PROMPT: Show every line of the data below that includes the word "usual".

COLLECTED MATERIAL:

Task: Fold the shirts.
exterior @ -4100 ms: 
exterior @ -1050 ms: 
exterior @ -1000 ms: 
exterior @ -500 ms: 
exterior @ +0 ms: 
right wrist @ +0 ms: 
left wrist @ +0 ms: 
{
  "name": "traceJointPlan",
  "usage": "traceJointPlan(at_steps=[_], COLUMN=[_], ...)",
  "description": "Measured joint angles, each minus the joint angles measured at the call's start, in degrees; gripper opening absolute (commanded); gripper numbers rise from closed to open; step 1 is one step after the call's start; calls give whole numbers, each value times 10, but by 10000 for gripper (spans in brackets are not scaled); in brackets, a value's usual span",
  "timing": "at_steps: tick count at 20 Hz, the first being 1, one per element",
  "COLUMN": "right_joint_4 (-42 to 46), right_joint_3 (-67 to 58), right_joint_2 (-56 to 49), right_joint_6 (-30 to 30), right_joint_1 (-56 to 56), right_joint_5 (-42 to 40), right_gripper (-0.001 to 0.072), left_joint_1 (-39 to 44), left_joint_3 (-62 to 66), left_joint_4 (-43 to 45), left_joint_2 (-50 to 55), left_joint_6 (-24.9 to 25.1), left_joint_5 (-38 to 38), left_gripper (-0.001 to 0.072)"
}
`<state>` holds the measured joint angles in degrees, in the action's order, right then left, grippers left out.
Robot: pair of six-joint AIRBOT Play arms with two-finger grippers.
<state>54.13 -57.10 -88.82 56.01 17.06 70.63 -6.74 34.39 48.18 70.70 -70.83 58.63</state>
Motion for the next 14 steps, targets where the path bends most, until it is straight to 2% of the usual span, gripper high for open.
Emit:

RESPONSE FOR THIS EXERCISE:
  "description": "Measured joint angles, each minus the joint angles measured at the call's start, in degrees; gripper opening absolute (commanded); gripper numbers rise from closed to open; step 1 is one step after the call's start; calls give whole numbers, each value times 10, but by 10000 for gripper (spans in brackets are not scaled); in brackets, a value's usual span",
Motion for the next 14 steps, targets where the path bends most, until it is straight to 2% of the usual span, gripper high for open.

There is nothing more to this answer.